▶ **ASSIGNED TASK**: From the line containing "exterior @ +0" down to the line containing "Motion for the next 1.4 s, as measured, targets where" in the records below, reproduce every line exactly, ends included, and omit all others.
====== GIVEN INFORMATION
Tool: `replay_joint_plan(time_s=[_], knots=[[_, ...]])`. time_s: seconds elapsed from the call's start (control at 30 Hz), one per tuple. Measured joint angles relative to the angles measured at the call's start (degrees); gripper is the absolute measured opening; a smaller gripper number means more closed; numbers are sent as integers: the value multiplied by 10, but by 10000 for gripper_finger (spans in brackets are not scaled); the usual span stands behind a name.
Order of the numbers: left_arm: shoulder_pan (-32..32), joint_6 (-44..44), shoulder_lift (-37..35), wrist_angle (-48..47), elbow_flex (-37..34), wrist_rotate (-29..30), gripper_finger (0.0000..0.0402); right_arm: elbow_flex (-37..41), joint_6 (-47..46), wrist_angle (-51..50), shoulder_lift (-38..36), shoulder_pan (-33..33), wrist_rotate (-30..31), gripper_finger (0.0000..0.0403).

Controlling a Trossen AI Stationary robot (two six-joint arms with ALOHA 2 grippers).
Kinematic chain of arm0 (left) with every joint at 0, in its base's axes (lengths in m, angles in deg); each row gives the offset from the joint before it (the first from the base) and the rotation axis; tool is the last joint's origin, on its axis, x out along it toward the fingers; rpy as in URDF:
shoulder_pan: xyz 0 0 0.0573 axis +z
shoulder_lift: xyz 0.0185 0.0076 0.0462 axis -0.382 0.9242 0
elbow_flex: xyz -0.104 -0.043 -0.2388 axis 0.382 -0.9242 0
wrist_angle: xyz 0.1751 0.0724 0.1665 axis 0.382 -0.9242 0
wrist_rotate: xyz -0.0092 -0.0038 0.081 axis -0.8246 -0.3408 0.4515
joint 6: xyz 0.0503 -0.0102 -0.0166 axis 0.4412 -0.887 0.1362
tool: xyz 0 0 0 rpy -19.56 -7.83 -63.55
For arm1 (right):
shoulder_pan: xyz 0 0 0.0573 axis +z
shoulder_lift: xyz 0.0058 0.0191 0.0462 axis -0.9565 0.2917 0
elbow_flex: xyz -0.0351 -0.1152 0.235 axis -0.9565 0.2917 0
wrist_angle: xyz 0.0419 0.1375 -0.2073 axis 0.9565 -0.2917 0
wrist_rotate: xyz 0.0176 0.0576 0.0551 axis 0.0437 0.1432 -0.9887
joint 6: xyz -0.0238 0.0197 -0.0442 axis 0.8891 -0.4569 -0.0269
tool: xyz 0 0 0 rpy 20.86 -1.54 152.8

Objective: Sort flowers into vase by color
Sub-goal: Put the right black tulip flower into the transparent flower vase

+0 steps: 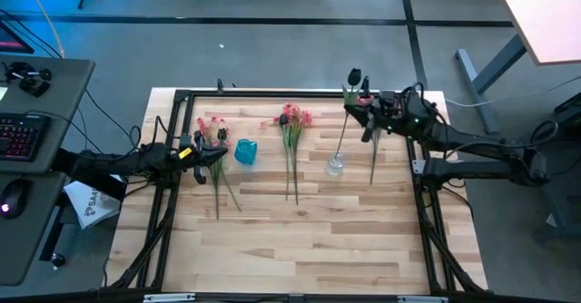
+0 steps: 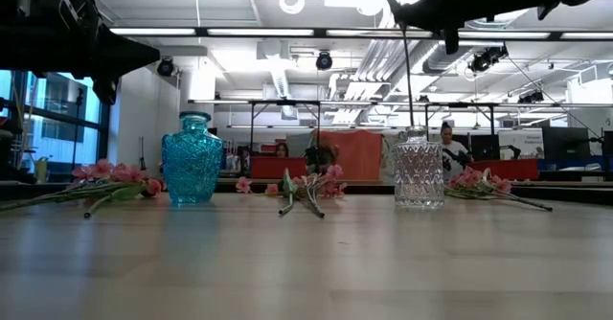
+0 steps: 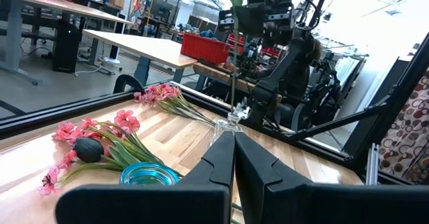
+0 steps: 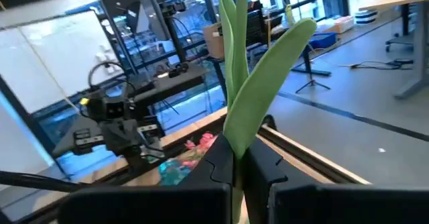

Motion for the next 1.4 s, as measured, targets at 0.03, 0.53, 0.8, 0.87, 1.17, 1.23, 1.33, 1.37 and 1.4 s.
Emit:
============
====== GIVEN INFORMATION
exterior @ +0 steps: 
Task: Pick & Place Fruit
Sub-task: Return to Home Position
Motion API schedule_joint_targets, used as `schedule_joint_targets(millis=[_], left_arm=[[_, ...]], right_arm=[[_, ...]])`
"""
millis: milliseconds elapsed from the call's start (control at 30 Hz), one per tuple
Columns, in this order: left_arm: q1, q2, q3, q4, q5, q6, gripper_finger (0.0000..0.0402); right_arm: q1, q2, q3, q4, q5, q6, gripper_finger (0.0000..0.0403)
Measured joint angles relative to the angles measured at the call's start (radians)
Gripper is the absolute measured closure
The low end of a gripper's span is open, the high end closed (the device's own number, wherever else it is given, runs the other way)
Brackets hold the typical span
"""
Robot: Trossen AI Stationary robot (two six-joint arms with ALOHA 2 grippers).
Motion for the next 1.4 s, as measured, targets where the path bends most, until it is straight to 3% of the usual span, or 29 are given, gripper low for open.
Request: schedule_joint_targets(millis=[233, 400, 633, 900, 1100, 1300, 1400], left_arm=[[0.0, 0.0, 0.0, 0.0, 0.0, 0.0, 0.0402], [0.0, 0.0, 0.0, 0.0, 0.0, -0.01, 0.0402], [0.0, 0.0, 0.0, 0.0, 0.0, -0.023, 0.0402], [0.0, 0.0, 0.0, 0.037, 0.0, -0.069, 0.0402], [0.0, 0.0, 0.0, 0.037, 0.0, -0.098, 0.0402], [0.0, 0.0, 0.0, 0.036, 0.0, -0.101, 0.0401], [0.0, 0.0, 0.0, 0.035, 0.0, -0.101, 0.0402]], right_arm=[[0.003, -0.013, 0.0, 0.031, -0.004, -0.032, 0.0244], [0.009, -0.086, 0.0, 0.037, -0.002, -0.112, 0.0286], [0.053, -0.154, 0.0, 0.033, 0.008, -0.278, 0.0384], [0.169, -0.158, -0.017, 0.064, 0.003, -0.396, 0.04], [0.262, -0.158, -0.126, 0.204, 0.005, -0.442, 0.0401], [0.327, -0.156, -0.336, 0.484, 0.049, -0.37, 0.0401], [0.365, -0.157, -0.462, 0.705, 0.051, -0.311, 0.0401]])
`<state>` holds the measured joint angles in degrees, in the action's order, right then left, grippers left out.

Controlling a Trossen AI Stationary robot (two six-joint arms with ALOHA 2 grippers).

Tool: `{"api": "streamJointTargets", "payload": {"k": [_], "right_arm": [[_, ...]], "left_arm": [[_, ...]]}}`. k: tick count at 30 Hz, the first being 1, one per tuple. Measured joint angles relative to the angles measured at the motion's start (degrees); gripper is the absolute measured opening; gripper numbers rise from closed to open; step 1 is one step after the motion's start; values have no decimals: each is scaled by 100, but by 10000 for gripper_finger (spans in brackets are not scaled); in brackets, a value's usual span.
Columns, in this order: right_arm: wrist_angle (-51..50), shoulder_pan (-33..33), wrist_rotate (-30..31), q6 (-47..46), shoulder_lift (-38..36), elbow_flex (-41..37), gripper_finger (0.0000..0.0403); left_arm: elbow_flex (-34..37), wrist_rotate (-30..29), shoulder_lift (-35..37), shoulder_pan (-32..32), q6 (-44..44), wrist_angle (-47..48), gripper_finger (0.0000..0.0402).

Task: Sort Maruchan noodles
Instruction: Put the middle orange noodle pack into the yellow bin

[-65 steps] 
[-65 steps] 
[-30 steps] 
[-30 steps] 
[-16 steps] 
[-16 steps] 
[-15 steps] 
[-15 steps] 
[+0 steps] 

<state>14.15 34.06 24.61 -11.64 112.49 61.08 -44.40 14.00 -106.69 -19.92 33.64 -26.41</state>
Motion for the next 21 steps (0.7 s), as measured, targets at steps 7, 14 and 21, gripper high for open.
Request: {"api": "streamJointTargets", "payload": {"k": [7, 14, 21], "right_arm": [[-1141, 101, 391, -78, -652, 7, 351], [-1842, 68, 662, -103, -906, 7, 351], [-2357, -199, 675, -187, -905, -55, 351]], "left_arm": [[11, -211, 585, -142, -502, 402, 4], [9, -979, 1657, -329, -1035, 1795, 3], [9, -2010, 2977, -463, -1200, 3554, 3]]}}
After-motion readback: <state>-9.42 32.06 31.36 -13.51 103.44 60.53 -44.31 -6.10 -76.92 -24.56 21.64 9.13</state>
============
▶ **RESPONSE BOX**:
exterior @ +0 steps: 
Task: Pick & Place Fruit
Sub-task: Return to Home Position
Motion API schedule_joint_targets, used as `schedule_joint_targets(millis=[_], left_arm=[[_, ...]], right_arm=[[_, ...]])`
"""
millis: milliseconds elapsed from the call's start (control at 30 Hz), one per tuple
Columns, in this order: left_arm: q1, q2, q3, q4, q5, q6, gripper_finger (0.0000..0.0402); right_arm: q1, q2, q3, q4, q5, q6, gripper_finger (0.0000..0.0403)
Measured joint angles relative to the angles measured at the call's start (radians)
Gripper is the absolute measured closure
The low end of a gripper's span is open, the high end closed (the device's own number, wherever else it is given, runs the other way)
Brackets hold the typical span
"""
Robot: Trossen AI Stationary robot (two six-joint arms with ALOHA 2 grippers).
Motion for the next 1.4 s, as measured, targets where the path bends most, until it is straight to 3% of the usual span, or 29 are given, gripper low for open.

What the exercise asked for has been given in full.